On remarquera en tout cas que Wakrim semble avoir été très introduit dans l’entourage de Macron. Ainsi, Le Monde note:
Durant la campagne, M. Wakrim fréquentait volontiers la petite bande de gardes du corps qui entourait Emmanuel Macron, racontent au Monde des témoins de l’aventure. L’un se souvient l’avoir aperçu parmi les invités venus fêter le président fraîchement élu le 7 mai 2017, dans le sous-sol du QG de la rue de l’Abbé-Groult, dans le 15e arrondissement de Paris, où chacun des piliers de la campagne recevait des proches. Un autre se rappelle de M. Wakrim « au bar à chicha qui se trouvait à côté du QG d’En marche !, à côté du métro Convention », comme ce vendredi 21 avril 2017, avant le départ du candidat pour Le Touquet (Pas-de-Calais). M. Wakrim y claquait la bise à Ludovic Chaker, l’homme des meetings d’En marche !, recruteur d’Alexandre Benalla et aujourd’hui chargé de mission à l’Elysée, sans pourtant apparaître dans l’organigramme public du cabinet.

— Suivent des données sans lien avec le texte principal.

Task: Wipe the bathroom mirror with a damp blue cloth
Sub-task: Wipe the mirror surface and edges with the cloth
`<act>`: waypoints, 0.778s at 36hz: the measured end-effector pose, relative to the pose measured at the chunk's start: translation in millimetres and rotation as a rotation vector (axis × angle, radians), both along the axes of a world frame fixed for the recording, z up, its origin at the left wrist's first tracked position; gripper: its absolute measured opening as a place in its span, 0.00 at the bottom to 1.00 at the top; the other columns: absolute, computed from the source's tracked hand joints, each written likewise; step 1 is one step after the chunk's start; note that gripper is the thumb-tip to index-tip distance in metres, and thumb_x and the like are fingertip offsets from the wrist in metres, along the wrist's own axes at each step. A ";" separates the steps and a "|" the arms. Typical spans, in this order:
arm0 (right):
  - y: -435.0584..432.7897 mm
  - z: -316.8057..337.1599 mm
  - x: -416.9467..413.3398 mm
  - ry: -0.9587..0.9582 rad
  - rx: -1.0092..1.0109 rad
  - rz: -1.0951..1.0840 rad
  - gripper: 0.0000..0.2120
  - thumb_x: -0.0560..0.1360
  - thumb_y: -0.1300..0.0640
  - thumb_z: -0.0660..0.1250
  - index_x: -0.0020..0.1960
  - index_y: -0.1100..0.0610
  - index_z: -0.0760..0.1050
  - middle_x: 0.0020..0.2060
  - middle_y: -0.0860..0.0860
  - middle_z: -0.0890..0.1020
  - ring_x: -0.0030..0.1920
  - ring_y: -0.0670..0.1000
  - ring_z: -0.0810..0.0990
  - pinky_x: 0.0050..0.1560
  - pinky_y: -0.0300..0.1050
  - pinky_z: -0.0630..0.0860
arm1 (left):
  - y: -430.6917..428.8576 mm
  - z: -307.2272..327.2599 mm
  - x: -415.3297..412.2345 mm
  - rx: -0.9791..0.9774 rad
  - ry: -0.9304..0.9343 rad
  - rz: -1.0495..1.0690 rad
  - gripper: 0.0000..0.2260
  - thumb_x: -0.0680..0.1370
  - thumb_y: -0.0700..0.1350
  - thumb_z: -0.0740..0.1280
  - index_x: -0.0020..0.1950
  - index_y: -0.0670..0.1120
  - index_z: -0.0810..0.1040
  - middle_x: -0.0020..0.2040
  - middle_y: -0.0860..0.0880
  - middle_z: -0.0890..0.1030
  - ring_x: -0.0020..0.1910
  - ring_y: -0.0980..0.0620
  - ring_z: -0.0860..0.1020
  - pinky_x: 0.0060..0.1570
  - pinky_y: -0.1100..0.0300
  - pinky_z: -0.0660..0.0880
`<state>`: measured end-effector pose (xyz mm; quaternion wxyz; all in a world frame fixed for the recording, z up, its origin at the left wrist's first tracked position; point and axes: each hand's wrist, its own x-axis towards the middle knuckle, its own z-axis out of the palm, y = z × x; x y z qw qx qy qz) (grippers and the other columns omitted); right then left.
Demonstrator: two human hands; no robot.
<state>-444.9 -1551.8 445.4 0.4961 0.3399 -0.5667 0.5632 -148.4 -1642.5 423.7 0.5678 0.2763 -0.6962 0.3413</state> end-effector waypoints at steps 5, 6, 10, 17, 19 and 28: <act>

Où l’on retrouve ce fameux Ludovic Chaker, dont le nom revient régulièrement sans qu’il ne soit jamais entendu ni par le Parlement, ni par la justice. Or Chaker se présente lui-même volontiers comme l’homme des services secrets.
Les étranges amitiés de Benalla avec le Syrien Khatab
On notera que Libération s’est intéressé aux relations entre Alexandre Benalla et le Syrien Mohammed Khatab, déjà évoqué dans nos colonnes. L’enquête révèle des points intrigants sur l’emprise que ce Khatab aurait sur l’imam Chalghoumi chouchou des médias:
Une note du SDLP du 1er juin 2016, que Libé a pu consulter, évoque aussi plusieurs «incidents» impliquant Izzat Khatab, présenté comme un «banquier aux fonds visiblement quasi illimités».
«Hypnotisé»
Ce document a été rédigé sur la base des témoignages de plusieurs officiers de sécurité de Hassem Chalghoumi. «L’imam étant hypnotisé par la nouvelle manne financière de son bienfaiteur, d’où une relation ambiguë, voire problématique avec l’argent», écrit le responsable du SDLP. Qui insiste sur le potentiel corrupteur de l’homme d’affaires : «Izzat Khatab porte une grande attention à notre équipe en essayant de prendre en charge nos frais de restauration. Systématiquement, il nous demande avec beaucoup d’obstination de manger ce que l’on désire et quand l’un d’entre nous ne souhaite pas s’attabler, celui-ci insiste fortement.» Au restaurant, le Syrien a en effet l’habitude d’exhiber de très gros billets, n’hésitant pas à lâcher des milliers d’euros pour satisfaire ses convives. «Nous opposons régulièrement des refus polis et fermes, mais devons régulièrement accéder à ses requêtes pour éviter de froisser gravement des susceptibilités qui pourraient nuire directement à la mission», poursuit la note, qui évoque aussi la présence, dans l’appartement prêté par Izzat Khatab à Chalghoumi, d’une personne originaire d’Aulnay-sous-Bois, «connue pour des faits de prostitution, agression, vols, escroqueries, etc.». Pourquoi Benalla et Wakrim se sont rendus aussi souvent au domicile d’Izzat Khatab au cours des derniers mois ? Contactés, aucun d’eux n’a répondu à nos sollicitations.
On prend ici les paris que d’autres révélations toujours plus explosives sont à venir.